▸ Work request: Your task is to copy every line of this material exactly.

▸ Data extract:
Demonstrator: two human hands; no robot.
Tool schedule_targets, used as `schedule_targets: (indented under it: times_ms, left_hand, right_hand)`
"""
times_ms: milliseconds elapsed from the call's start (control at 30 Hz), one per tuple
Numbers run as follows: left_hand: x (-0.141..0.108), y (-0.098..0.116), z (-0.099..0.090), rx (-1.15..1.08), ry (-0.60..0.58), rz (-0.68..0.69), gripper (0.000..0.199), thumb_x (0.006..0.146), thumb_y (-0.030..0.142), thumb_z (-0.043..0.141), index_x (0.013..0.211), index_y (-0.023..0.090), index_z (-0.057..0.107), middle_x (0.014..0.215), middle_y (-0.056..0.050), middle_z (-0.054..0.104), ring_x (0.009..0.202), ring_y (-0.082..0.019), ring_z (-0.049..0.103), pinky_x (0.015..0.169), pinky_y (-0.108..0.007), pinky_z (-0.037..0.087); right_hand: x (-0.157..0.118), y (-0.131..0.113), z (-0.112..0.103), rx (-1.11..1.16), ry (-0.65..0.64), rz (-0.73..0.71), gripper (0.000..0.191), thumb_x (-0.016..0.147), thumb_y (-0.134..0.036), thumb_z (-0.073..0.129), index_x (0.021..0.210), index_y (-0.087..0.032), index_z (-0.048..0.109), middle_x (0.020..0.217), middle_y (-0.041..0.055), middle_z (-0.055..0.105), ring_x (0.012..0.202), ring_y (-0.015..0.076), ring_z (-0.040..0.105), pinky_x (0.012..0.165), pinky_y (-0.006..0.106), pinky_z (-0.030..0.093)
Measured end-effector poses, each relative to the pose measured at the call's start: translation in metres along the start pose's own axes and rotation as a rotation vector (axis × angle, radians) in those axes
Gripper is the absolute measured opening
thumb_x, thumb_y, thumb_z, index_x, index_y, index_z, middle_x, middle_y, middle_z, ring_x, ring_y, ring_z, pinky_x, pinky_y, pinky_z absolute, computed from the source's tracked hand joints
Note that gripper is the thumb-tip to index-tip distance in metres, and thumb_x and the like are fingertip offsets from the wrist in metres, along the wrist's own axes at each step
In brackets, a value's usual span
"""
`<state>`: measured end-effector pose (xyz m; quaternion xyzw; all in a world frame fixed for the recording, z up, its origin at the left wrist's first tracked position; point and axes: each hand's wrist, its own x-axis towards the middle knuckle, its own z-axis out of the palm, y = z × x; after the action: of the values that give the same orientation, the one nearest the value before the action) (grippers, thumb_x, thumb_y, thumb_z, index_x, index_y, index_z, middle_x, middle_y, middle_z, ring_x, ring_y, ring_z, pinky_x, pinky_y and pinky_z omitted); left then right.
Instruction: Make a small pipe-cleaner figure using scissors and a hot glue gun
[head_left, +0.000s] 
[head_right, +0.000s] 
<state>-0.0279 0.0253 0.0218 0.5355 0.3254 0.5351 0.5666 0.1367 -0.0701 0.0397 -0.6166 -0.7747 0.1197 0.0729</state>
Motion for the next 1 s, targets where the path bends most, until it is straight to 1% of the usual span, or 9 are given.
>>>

▸ Answer for the task:
Demonstrator: two human hands; no robot.
Tool schedule_targets, used as `schedule_targets: (indented under it: times_ms, left_hand, right_hand)`
"""
times_ms: milliseconds elapsed from the call's start (control at 30 Hz), one per tuple
Numbers run as follows: left_hand: x (-0.141..0.108), y (-0.098..0.116), z (-0.099..0.090), rx (-1.15..1.08), ry (-0.60..0.58), rz (-0.68..0.69), gripper (0.000..0.199), thumb_x (0.006..0.146), thumb_y (-0.030..0.142), thumb_z (-0.043..0.141), index_x (0.013..0.211), index_y (-0.023..0.090), index_z (-0.057..0.107), middle_x (0.014..0.215), middle_y (-0.056..0.050), middle_z (-0.054..0.104), ring_x (0.009..0.202), ring_y (-0.082..0.019), ring_z (-0.049..0.103), pinky_x (0.015..0.169), pinky_y (-0.108..0.007), pinky_z (-0.037..0.087); right_hand: x (-0.157..0.118), y (-0.131..0.113), z (-0.112..0.103), rx (-1.11..1.16), ry (-0.65..0.64), rz (-0.73..0.71), gripper (0.000..0.191), thumb_x (-0.016..0.147), thumb_y (-0.134..0.036), thumb_z (-0.073..0.129), index_x (0.021..0.210), index_y (-0.087..0.032), index_z (-0.048..0.109), middle_x (0.020..0.217), middle_y (-0.041..0.055), middle_z (-0.055..0.105), ring_x (0.012..0.202), ring_y (-0.015..0.076), ring_z (-0.040..0.105), pinky_x (0.012..0.165), pinky_y (-0.006..0.106), pinky_z (-0.030..0.093)
Measured end-effector poses, each relative to the pose measured at the call's start: translation in metres along the start pose's own axes and rotation as a rotation vector (axis × angle, radians) in those axes
Gripper is the absolute measured opening
thumb_x, thumb_y, thumb_z, index_x, index_y, index_z, middle_x, middle_y, middle_z, ring_x, ring_y, ring_z, pinky_x, pinky_y, pinky_z absolute, computed from the source's tracked hand joints
Note that gripper is the thumb-tip to index-tip distance in metres, and thumb_x and the like are fingertip offsets from the wrist in metres, along the wrist's own axes at each step
In brackets, a value's usual span
"""
`<state>`: measured end-effector pose (xyz m; quaternion xyzw; all in a world frame fixed for the recording, z up, its origin at the left wrist's first tracked position; point and axes: each hand's wrist, its own x-axis towards the middle knuckle, its own z-axis out of the palm, y = z × x; after the action: of the values that give the same orientation, the one nearest the value before the action) (grippers, thumb_x, thumb_y, thumb_z, index_x, index_y, index_z, middle_x, middle_y, middle_z, ring_x, ring_y, ring_z, pinky_x, pinky_y and pinky_z omitted); left then right.
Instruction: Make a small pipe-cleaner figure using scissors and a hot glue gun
[head_left, +0.000s] 
[head_right, +0.000s] 
<state>-0.0279 0.0253 0.0218 0.5355 0.3254 0.5351 0.5666 0.1367 -0.0701 0.0397 -0.6166 -0.7747 0.1197 0.0729</state>
Motion for the next 1 s, targets where the path bends most, until it is straight to 1% of the usual span, or 9 are given.
>>>

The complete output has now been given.